Знаю, Скиллой и Нисом кровавые труды отца не завершились. За мир он потребовал с Афин страшную плату. Всемогущий Зевс, беспощадный правитель богов, благоволил Миносу, потому что любил силу в смертных, и оказал ему милость, наслав на Афины страшный мор, шквалом болезней, мук, смертей и горя пронесшийся по городу. Вопль матерей, должно быть, стоял повсюду, ведь дети чахли и гибли у них на глазах, а воины полегли на полях сражений, и великий город, узнавший вдруг, что, подобно всем городам, крепок был лишь слабой человеческой плотью, вяз уже в громоздившихся друг на друга телах собственных жителей, ставших жертвами принесенной Миносом чумы. Афиняне уступили его требованиям – ничего другого им не оставалось.

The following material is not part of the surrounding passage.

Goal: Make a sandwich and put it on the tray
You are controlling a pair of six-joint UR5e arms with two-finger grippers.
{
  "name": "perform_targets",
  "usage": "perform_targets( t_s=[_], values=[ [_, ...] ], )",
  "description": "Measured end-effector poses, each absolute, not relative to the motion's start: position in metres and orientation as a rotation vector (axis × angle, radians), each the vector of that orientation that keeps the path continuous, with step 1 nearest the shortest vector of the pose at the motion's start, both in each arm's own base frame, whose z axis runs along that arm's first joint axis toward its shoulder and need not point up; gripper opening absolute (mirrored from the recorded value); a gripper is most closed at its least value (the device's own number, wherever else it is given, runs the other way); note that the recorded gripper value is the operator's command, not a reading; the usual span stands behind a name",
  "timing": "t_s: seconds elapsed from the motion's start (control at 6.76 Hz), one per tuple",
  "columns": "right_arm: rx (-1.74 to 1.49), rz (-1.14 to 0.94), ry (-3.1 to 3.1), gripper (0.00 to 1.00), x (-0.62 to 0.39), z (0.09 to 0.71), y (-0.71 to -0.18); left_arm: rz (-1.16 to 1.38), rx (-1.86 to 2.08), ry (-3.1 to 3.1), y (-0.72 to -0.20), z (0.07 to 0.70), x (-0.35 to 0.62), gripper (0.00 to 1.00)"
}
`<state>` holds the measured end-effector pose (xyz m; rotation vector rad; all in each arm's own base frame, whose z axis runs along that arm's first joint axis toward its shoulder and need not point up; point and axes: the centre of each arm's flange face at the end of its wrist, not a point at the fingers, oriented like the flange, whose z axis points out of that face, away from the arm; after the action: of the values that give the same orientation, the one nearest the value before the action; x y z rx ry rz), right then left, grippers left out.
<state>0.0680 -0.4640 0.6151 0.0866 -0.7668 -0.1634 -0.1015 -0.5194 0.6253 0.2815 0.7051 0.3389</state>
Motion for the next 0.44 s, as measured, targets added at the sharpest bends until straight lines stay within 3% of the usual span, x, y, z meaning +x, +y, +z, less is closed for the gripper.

Однако не власть и богатства нужны были Миносу. А дань – семь афинских юношей и семь девушек, которых каждый год доставляли морем на Крит, чтобы хоть ненадолго насытить чудовище, грозившее опозорить и сокрушить мою семью, но вместо этого возвысившее и прославившее нас. От рева этого существа, почуявшего приближение того единственного дня в году, когда его кормили, пол в нашем дворце гудел и сотрясался, хоть оно было упрятано глубоко под землю, в сердце сумрачного лабиринта, до того поражавшего воображение, что вошедший не мог уже выйти обратно на белый свет.